By: Nigel Bankes
Decision Commented On: Flowers v Persist Oil and Gas Inc, 2026 ABCA 172 (CanLII)
PDF Version: Bitcoin Real Property Law
In this decision, Alberta’s Court of Appeal has confirmed Justice Christopher Rickard’s decision of the Court of King’s Bench on this matter. 2025 ABKB 142 (CanLII). Both levels of court concluded that neither a surface lease nor a right of entry order provide the operator with the necessary proprietary authorization to run a bitcoin mining operation on the leased lands using natural gas from a compressor located on the lands and licensed by the Alberta Energy Regulator (AER). I refer readers to my ABlawg post on Justice Rickard’s decision for a more detailed examination of the background as well as two related decisions of Alberta’s Land and Property Rights Tribunal.
The decisions of both levels of court largely turn on the interpretation of the granting clause of the surface lease. That clause provided as follows:
…to be held by the Lessee as tenant…for any and all purposes and uses as may be necessary for the exploration, development and production of oil, gas, related hydrocarbons or substances produced in association therewith, including the right to lay a pipeline or pipelines, construct and operate a sweet natural gas compressor facility, remediation and reclamation. (ABCA at para 32).
While the appellant, Persist, sought to argue that “bitcoin mining is necessary … to avoid shutting in natural gas production when natural gas prices are low” and that “by extracting natural gas, developing it into electricity to power data processors, and producing bitcoin for value, it is acting within the purpose of the surface rights lease” (at paras 33 and 35), the Court of Appeal was not convinced that the trial judge had erred in rejecting these arguments:
The chambers judge was mindful of the appellant’s arguments. He did not err in interpreting the words of the surface rights lease in their ordinary and grammatical meaning, consistent with the surrounding circumstances known to the parties at the time of formation of the lease. Given that bitcoin mining only began in 2009, it cannot be inferred that the wording of the lease, which dates back to 1999, was intended to contemplate the use proposed by the appellant. The lease language is certainly broad enough to encompass changes in the industry, such as novel enhanced hydrocarbon recovery techniques or new technology for the separation or compression of gas. But it is limited to purposes necessary for the exploration, development and production of hydrocarbons or substances produced in association therewith. The bitcoin mining operation is not an industry improvement or a modification to processes or equipment that is necessary for the exploration, development and production of hydrocarbons. (ABCA at para 36)
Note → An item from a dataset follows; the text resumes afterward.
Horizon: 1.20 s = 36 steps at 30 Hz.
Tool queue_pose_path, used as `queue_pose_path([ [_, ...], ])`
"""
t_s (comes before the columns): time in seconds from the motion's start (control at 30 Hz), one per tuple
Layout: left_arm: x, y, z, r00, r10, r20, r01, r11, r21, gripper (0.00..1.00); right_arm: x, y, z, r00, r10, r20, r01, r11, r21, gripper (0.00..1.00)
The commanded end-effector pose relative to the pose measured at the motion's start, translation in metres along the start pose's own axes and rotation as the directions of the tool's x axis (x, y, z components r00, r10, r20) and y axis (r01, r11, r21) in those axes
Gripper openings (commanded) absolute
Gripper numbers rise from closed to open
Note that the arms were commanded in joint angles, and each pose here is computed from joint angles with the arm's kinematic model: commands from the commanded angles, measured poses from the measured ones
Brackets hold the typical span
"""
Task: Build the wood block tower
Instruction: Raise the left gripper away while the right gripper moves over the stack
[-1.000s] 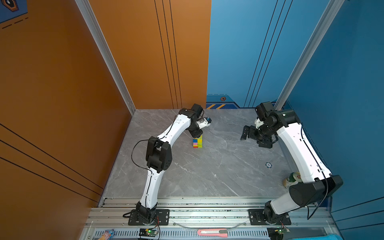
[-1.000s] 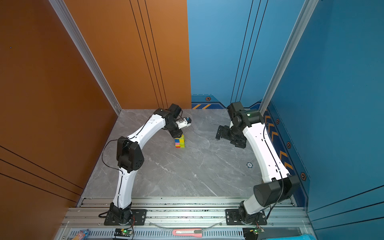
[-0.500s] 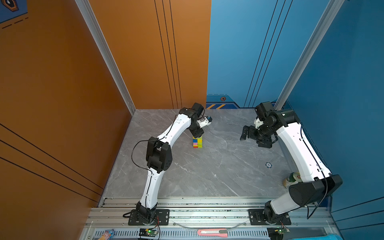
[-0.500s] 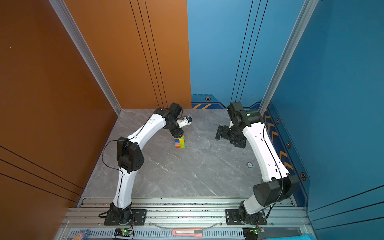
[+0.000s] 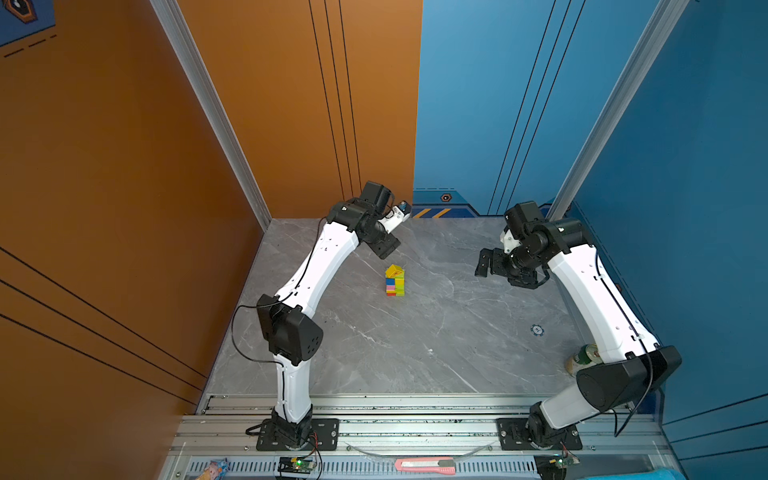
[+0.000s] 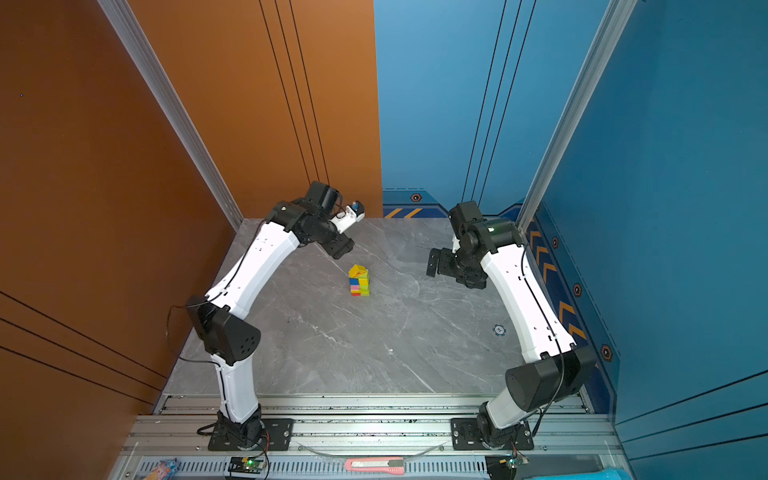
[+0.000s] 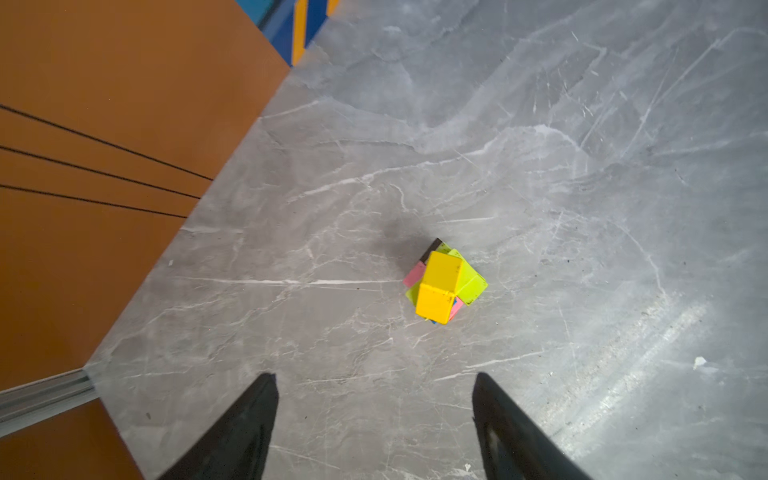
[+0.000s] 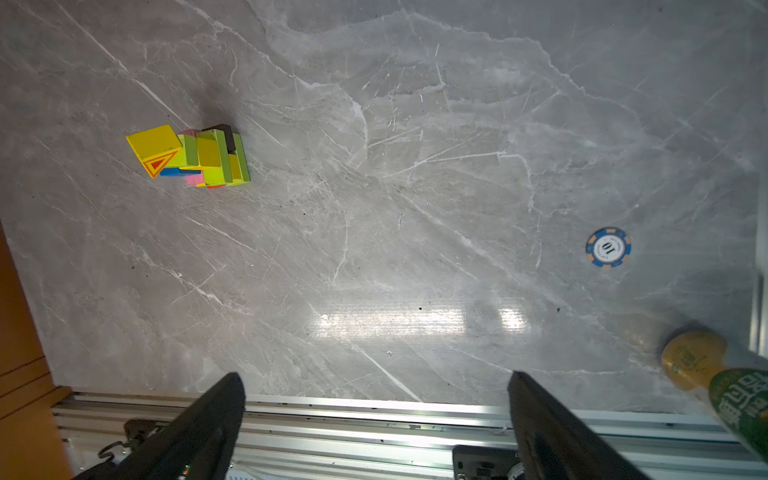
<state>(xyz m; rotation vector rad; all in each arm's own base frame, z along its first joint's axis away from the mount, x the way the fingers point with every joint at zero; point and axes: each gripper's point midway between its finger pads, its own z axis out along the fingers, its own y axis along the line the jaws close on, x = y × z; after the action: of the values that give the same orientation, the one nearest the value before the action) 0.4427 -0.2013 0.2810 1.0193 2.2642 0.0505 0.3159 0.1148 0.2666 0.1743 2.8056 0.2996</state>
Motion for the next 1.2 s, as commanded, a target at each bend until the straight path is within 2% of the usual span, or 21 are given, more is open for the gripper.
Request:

And even if Persist could claim to be in occupation of the lands in the later period under the terms of a right of entry order rather than under the terms of a surface lease (a matter I discuss in more detail in my earlier post), the Court seems to have been of the view that Persist could still not claim to be engaged in an authorized activity:
The Right of Entry order simply granted the appellant the right to access and operate the compressor station. The Land and Property Rights Tribunal expressly stated it had no jurisdiction to address the bitcoin mining issue. Its order cannot be interpreted as a tacit approval of the bitcoin mining activity as being “incidental” to operating the compressor station. The operations are distinct undertakings, differing in purpose and character. (ABCA at para 37)
Neither could the appellant claim any support for its position on the basis of the AER authorization that it held for the compressor, or the authorization that it had (belatedly) acquired from the Alberta Utilities Commission for the generating units that it had brought on to the land. These authorizations and associated regulatory guidance were not relevant to the interpretation of the lease, and, in my view, dealt with regulatory matters rather than matters of proprietary entitlement.
Finally, the Court agreed that this was an appropriate case for a permanent injunction.
Conclusion
This decision may have involved a novel point of law but at the end of the day it is simply a lease interpretation decision. Parties to a surface lease are free to provide an operator with a broader set of rights than the rights associated with exploring for, extracting and processing hydrocarbons, but unless and until they do so, an operator has no proprietary authority to engage in generating electricity for data processing activities that have no connection with hydrocarbon producing activities. Furthermore, since a right of entry order is necessarily limited by the governing legislation (the Surface Rights Act, RSA 2000, c S-24) it must follow, as I argued in my post on Justice Rickard’s decision, that neither could such an order authorize bitcoin mining activities.